What to produce
An exact restatement of the data is required, with the images omitted.

╔══

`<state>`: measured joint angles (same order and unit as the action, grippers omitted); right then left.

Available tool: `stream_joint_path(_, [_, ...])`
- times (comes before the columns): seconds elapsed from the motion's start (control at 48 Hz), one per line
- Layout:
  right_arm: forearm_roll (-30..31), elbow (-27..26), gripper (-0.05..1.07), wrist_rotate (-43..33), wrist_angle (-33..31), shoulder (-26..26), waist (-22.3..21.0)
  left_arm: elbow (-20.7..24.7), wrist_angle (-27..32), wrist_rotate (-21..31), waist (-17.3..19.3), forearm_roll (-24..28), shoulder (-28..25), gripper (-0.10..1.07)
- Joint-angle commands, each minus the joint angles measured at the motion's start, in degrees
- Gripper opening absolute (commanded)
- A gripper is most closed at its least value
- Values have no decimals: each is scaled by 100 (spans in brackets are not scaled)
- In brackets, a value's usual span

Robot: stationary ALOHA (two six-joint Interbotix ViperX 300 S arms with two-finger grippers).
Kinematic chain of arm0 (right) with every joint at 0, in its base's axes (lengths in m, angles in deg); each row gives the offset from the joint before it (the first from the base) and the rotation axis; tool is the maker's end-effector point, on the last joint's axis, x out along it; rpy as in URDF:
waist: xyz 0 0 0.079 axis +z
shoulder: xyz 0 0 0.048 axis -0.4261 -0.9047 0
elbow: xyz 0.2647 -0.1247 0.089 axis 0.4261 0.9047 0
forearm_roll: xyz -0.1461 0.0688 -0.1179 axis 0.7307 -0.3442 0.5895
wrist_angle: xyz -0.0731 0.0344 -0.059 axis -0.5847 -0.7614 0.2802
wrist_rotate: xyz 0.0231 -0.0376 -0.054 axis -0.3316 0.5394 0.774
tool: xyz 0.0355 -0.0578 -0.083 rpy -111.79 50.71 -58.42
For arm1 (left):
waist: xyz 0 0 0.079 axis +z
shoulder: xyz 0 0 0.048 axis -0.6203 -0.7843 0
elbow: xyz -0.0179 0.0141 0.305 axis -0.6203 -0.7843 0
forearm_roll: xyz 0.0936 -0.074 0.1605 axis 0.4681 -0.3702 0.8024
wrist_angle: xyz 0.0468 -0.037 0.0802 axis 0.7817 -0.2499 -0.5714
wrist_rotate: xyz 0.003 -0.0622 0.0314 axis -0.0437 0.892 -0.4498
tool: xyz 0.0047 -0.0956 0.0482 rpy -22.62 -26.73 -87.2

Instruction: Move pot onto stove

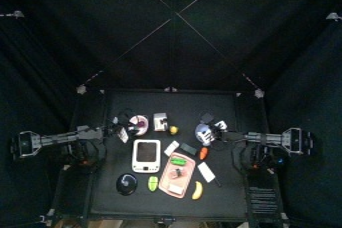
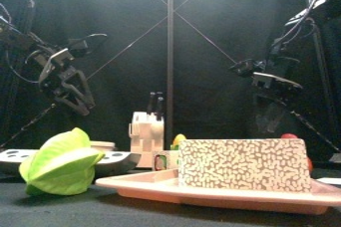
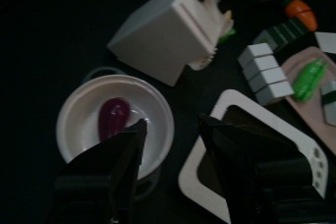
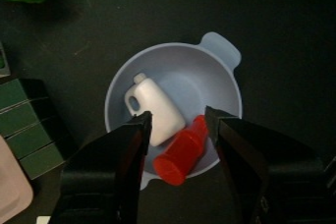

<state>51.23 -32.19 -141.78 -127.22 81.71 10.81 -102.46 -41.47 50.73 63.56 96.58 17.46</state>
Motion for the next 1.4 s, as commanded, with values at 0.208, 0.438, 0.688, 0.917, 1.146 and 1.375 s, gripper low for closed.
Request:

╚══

Task response
`<state>`: measured joint angles (same order and unit as the action, grippers omitted); right then left.

Available tool: `stream_joint_path(_, [_, ...])`
- times (comes before the columns): seconds elapsed from the motion's start (control at 48 Hz), one per line
- Layout:
  right_arm: forearm_roll (-30..31), elbow (-27..26), gripper (-0.05..1.07), wrist_rotate (-43..33), wrist_angle (-33..31), shoulder (-26..26), waist (-22.3..21.0)
  left_arm: elbow (-20.7..24.7), wrist_angle (-27..32), wrist_rotate (-21..31), waist (-17.3..19.3), forearm_roll (-24..28), shoulder (-28..25), gripper (-0.10..1.07)
- Joint-angle commands, each minus the joint angles measured at the motion's start, in degrees
- Gripper opening absolute (commanded)
- A gripper is most closed at its least value
- Values have no decimals: each is scaled by 100 (spans in brackets are not scaled)
- In brackets, a value's usual span

Robot: stationary ALOHA (two six-joint Interbotix ViperX 300 S arms with two-finger grippers).
Kinematic chain of arm0 (right) with every joint at 0, in its base's axes (lengths in m, angles in deg); each row gives the offset from the joint before it (the first from the base) and the rotation axis; tool is the maker's end-effector point, on the last joint's axis, x out along it; rpy as in URDF:
waist: xyz 0 0 0.079 axis +z
shoulder: xyz 0 0 0.048 axis -0.4261 -0.9047 0
elbow: xyz 0.2647 -0.1247 0.089 axis 0.4261 0.9047 0
forearm_roll: xyz -0.1461 0.0688 -0.1179 axis 0.7307 -0.3442 0.5895
wrist_angle: xyz -0.0731 0.0344 -0.059 axis -0.5847 -0.7614 0.2802
wrist_rotate: xyz 0.0231 -0.0376 -0.054 axis -0.3316 0.5394 0.774
tool: xyz 0.0355 -0.0578 -0.083 rpy -111.79 50.71 -58.42
For arm1 (left):
waist: xyz 0 0 0.079 axis +z
shoulder: xyz 0 0 0.048 axis -0.6203 -0.7843 0
elbow: xyz -0.0179 0.0141 0.305 axis -0.6203 -0.7843 0
forearm_roll: xyz 0.0936 -0.074 0.1605 axis 0.4681 -0.3702 0.8024
wrist_angle: xyz 0.0468 -0.037 0.0802 axis 0.7817 -0.2499 -0.5714
wrist_rotate: xyz 0.003 -0.0622 0.0314 axis -0.0437 0.892 -0.4498
tool: xyz 0.0047 -0.0956 0.0482 rpy -22.62 -26.73 -87.2

Instruction: Move pot onto stove


<state>51.23 -32.19 -141.78 -127.22 81.71 10.81 -102.46 -41.47 50.73 63.56 96.58 17.46</state>
Motion for the next 1.4 s, as commanded, with values at 0.208, 0.438, 0.688, 0.917, 1.146 and 1.375 s, gripper low for closed.
Request:

No more output will be given for this exercise.